Gaat de beoogde aanscherping van de gebruiksnormen voor stikstof op zandgrond werkelijk door, dan hebben de telers die daarmee geconfronteerd worden, er een onoplosbaar probleem bij.
Staatssecretaris Sharon Dijksma maakte vorige week bekend dat wat haar betreft in 2015 de stikstofnorm voor uitspoelingsgevoelige gewassen met 20 procent wordt verlaagd op de zuidelijke zand- en lössgrond. Eventuele oplossingen zijn allemaal voor de lange termijn, aldus Janjo de Haan, projectleider en onderzoeker bodem, water en bemesting bij Praktijkonderzoek Plant en Omgeving (PPO). Hij noemt enkele opties, als de teelt op waterbakken en extensiever telen om het nitraatgehalte terug te brengen. “Ook dat is niet van vandaag op morgen geregeld. Bovendien kost extensiever telen geld. Maar met deze gebruiksnormen wordt het min of meer wel afgedwongen.”

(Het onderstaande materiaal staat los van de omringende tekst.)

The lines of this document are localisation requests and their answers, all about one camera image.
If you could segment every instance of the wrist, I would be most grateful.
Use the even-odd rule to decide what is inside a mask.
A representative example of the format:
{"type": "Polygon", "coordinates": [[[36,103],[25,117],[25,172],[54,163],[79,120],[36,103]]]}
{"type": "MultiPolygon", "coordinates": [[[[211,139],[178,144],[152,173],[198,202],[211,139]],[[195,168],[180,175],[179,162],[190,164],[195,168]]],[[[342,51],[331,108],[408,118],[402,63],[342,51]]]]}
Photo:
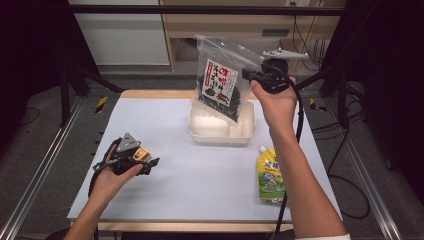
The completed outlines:
{"type": "Polygon", "coordinates": [[[275,142],[288,143],[288,142],[297,142],[296,134],[294,133],[293,128],[290,127],[280,127],[280,128],[269,128],[269,134],[271,139],[275,142]]]}
{"type": "Polygon", "coordinates": [[[88,199],[86,206],[93,211],[103,212],[107,208],[108,204],[109,202],[107,201],[91,196],[88,199]]]}

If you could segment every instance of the wooden table edge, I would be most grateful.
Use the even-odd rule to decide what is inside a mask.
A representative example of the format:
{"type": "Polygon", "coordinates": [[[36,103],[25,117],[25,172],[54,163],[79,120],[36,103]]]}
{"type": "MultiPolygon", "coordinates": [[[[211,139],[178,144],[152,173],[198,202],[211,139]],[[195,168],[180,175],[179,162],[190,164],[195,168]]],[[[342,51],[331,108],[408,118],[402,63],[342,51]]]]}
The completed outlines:
{"type": "MultiPolygon", "coordinates": [[[[121,98],[166,98],[166,99],[193,99],[194,90],[125,90],[121,98]]],[[[252,92],[247,99],[256,99],[252,92]]]]}
{"type": "MultiPolygon", "coordinates": [[[[274,223],[232,222],[99,222],[99,230],[128,232],[264,232],[275,231],[274,223]]],[[[293,229],[293,224],[281,224],[281,231],[293,229]]]]}

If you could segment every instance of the plastic bag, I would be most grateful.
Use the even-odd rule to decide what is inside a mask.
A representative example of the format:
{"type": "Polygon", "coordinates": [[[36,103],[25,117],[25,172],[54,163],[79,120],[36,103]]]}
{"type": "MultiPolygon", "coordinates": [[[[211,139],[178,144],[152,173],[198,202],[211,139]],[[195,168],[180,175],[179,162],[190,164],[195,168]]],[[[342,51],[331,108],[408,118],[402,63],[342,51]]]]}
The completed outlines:
{"type": "Polygon", "coordinates": [[[218,38],[197,36],[199,50],[195,101],[213,109],[213,114],[237,123],[242,102],[251,88],[242,69],[260,71],[263,57],[249,49],[218,38]]]}

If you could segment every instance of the camera rig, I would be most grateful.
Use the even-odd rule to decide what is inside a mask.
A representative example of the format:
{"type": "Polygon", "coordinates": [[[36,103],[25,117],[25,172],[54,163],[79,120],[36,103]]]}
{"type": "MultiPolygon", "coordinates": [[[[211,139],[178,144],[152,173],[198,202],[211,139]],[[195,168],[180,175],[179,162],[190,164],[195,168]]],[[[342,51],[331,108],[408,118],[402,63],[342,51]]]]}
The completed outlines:
{"type": "Polygon", "coordinates": [[[249,81],[256,80],[270,94],[280,93],[290,86],[291,80],[288,76],[289,67],[286,59],[308,58],[307,54],[289,52],[281,48],[271,52],[263,52],[263,55],[270,58],[262,62],[262,71],[242,69],[242,78],[249,81]]]}
{"type": "Polygon", "coordinates": [[[160,158],[152,159],[151,154],[140,146],[140,142],[136,141],[129,133],[125,133],[123,138],[116,139],[110,145],[101,162],[93,166],[95,172],[100,172],[105,167],[111,167],[116,175],[121,175],[128,169],[137,164],[142,164],[143,168],[138,175],[149,175],[153,167],[158,165],[160,158]],[[114,148],[111,159],[106,161],[109,152],[114,148]]]}

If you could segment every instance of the desk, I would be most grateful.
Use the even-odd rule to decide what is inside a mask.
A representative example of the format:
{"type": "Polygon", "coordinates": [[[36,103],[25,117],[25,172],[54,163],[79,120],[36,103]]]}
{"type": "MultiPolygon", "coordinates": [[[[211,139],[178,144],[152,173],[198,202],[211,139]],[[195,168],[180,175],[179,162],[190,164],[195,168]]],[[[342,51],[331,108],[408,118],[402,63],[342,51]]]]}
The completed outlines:
{"type": "MultiPolygon", "coordinates": [[[[104,211],[100,230],[184,232],[272,232],[279,206],[258,197],[259,147],[271,147],[259,101],[256,131],[243,147],[196,143],[188,121],[192,91],[125,91],[116,103],[92,166],[111,142],[129,132],[153,157],[149,176],[131,179],[104,211]]],[[[337,207],[308,120],[300,142],[309,164],[337,207]]],[[[74,220],[87,201],[93,170],[88,170],[68,218],[74,220]]],[[[291,228],[287,206],[282,229],[291,228]]]]}

De derde optie is aandacht voor bodemvruchtbaarheid, waardoor minder stikstof nodig is. “De belemmerende wetgeving bemoeilijkt dat, terwijl de gebruiksnorm al wel op korte termijn sterk wordt beperkt. Investeren in bodemvruchtbaarheid is wel een manier om op de lange termijn de 50 milligram per liter te halen en te besparen op stikstof.”
Verder acht hij de kans op succes van het voorgestelde aanscherpingsbeleid niet groot. “Collega’s hebben berekend dat met deze korting de grondwatereis van 50 milligram per liter niet wordt gehaald. Het is vooral zo dat de bedrijfsvoering van de betreffende groentetelers onmogelijk wordt gemaakt.”
‘Heel zorgelijk’
De gestelde verscherpte maatregelen ten aanzien van stikstof (en fosfaat) zijn volgens Marc Kroonen, bedrijfsleider op PPO-proefboerderij Vredepeel, kostprijsverhogend en opbrengstverlagend. “20 procent minder stikstof betekent bedrijfsbreed ruim 10 procent minder productie. Je laat kwantiteit en kwaliteit liggen. Aan de ander kant krijg je hogere kosten door de aankoop kunstmest. En we zitten al op een lage gebruiksnorm. Dit is echt heel zorgelijk.”
Teler Gerard Kouwenberg in Beek en Donk vindt dat de plannen van Dijksma geen doorgang moeten vinden. “We kunnen niet ergens anders gaan telen, dat is te duur. Dan prijzen we onszelf uit de markt. Met deze plannen winnen ze een klein beetje op gebied van milieu, maar raken ze iedereen in de portemonnee. Om voor derogatie in aanmerking te kunnen komen is dit noodzakelijk. Dat is goed voor de veeboeren, maar plantentelers wordt de nek omgedraaid.”